Antidepressant PRN

Specialties Psychiatric

Published

Specializes in PCU, ICU, PACU.

Hello,

I have a patient in clinical tomorrow on two antidepressants, Prozac and Desyril. The Desyril is PRN, Prozac is daily.

Can someone explain the rational of a PRN antidepressant to me? I have no psych knowledge (I'm in 2nd semester, that's covered in 3rd).

What type of patient can I expect with these meds?

I searched on the internet and in my drug books but didn't find anything useful.

Thanks,

Jessica

Desyrel is given PRN because it acts as a sleep aide. It's fairly ineffective as an antidepressant but works well as a sleep aide. That is probably why the patient is taking it.

Hope this helps,

Melanie, LPN

Specializes in PCU, ICU, PACU.

Thanks!

I figured it must have some other use that I couldn't find. That makes sense.

trazadone is only effective as a AD in doses over 300 mgs ( So it really is not a great AD.) So at lower doses it causes sleep. It is non addictive as well unlike some of the benzos.

Specializes in Med-Surg, Geriatric, Behavioral Health.

Desyrel is a good sleep aid...non-addictive as previously mentioned. It is used as a sleeper because of its sedative effects.

I've seen amitriptyline (Elavil, tricyclic AD) used this way also. Tricyclics should be given at HS because they cause drowsiness.

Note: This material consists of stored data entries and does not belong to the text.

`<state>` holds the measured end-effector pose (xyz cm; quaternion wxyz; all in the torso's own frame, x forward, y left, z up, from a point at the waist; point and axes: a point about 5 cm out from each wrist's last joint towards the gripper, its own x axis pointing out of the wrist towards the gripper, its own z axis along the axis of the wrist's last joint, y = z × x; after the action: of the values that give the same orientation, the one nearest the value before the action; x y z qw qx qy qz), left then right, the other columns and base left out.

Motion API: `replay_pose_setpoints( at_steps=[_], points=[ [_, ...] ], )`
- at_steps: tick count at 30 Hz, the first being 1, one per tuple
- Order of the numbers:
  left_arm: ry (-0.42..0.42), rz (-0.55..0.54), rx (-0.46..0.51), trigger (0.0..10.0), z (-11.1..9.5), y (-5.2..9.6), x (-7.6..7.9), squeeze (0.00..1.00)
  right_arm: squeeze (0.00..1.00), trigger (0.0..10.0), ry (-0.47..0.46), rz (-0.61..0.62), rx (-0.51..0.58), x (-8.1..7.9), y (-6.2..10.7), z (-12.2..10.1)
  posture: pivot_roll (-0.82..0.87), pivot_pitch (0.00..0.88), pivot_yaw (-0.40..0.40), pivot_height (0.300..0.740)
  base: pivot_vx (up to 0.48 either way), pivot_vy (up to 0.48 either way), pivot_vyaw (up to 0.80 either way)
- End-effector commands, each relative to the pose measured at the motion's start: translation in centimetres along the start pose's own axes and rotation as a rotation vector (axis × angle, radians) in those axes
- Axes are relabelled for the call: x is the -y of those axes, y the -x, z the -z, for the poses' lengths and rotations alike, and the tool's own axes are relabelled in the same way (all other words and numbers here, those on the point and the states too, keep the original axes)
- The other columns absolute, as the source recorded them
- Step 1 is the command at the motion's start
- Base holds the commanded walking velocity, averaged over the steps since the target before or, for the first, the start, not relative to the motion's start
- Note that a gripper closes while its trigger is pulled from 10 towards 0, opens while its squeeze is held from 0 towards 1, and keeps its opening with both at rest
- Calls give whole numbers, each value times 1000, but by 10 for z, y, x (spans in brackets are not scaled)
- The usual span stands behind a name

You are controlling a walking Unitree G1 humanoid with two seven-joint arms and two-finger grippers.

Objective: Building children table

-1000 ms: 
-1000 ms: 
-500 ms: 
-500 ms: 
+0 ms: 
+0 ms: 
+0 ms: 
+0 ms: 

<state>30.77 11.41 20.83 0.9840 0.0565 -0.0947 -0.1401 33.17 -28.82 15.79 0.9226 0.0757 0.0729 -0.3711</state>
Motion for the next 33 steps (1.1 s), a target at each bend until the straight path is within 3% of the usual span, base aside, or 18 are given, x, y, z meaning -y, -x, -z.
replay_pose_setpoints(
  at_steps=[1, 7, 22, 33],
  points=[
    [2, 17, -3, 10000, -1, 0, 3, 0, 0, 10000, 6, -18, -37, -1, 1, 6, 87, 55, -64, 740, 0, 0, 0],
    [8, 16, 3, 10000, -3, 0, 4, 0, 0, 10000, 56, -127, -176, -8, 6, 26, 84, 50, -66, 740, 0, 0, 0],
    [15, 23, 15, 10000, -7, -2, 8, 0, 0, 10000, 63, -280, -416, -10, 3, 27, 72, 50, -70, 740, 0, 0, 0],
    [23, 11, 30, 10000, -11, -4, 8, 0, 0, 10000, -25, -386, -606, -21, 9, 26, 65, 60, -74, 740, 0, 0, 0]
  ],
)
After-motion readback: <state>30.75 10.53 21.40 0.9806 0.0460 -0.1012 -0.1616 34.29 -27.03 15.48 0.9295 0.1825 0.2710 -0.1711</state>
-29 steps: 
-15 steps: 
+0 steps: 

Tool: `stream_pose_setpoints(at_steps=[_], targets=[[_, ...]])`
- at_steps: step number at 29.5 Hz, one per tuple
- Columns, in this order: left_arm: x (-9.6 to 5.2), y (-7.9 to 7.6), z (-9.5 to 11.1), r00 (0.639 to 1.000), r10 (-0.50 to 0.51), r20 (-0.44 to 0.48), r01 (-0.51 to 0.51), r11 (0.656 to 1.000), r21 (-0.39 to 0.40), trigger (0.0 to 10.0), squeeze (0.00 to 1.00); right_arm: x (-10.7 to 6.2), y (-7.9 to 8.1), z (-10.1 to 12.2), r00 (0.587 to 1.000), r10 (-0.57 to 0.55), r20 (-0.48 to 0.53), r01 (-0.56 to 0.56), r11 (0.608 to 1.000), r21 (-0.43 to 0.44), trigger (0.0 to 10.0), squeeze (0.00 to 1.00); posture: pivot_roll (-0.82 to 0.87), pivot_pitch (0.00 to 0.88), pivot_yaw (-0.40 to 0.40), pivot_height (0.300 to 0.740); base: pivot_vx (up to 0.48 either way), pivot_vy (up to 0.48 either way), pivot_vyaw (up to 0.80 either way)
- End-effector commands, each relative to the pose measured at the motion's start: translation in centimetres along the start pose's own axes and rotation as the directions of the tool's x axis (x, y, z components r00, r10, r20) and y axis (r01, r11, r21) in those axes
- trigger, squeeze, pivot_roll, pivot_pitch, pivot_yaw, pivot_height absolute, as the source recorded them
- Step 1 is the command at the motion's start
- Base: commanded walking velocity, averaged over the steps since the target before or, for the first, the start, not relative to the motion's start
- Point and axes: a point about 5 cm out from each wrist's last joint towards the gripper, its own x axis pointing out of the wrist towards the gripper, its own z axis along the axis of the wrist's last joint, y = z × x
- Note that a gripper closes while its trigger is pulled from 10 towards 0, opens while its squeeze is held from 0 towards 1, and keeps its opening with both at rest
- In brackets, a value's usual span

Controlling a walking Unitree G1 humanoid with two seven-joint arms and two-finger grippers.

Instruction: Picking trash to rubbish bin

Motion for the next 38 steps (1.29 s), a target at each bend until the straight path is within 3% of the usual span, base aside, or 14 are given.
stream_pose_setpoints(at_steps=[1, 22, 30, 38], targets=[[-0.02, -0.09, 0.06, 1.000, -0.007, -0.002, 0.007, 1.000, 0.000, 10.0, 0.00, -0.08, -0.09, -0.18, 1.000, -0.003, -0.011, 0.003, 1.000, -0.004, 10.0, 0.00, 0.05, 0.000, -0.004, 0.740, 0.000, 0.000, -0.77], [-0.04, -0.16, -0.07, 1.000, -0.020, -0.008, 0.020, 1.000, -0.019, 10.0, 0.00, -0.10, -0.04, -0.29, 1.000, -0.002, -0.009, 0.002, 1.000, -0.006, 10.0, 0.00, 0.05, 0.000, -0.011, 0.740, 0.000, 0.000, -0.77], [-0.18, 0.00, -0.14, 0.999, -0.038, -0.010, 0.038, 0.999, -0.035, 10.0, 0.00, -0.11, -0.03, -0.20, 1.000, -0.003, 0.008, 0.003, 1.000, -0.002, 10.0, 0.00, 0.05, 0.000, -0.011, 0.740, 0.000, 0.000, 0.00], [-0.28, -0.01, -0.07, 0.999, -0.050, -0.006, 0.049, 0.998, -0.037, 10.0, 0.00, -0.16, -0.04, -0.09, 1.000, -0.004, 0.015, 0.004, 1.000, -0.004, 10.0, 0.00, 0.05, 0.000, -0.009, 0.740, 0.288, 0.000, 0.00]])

Amitriptyline is really dangerous to od on. If you are going to send a depressed pt out with a rx trazadone is much safer.

I was speaking of the use of amitriptyline and trazadone in the acute setting for short-term use. To date, I have not seen patients sent home with prescriptions for either of these meds for use as a PRN sleep aid. It would be dangerous to overdose on Ambien, trazadone, amitriptyline, Benadryl, Tylenol PM, or any other sleep aid, for that matter.

I don't have prescriptive privileges; I don't get to decide what prescriptions a patient leaves with! :)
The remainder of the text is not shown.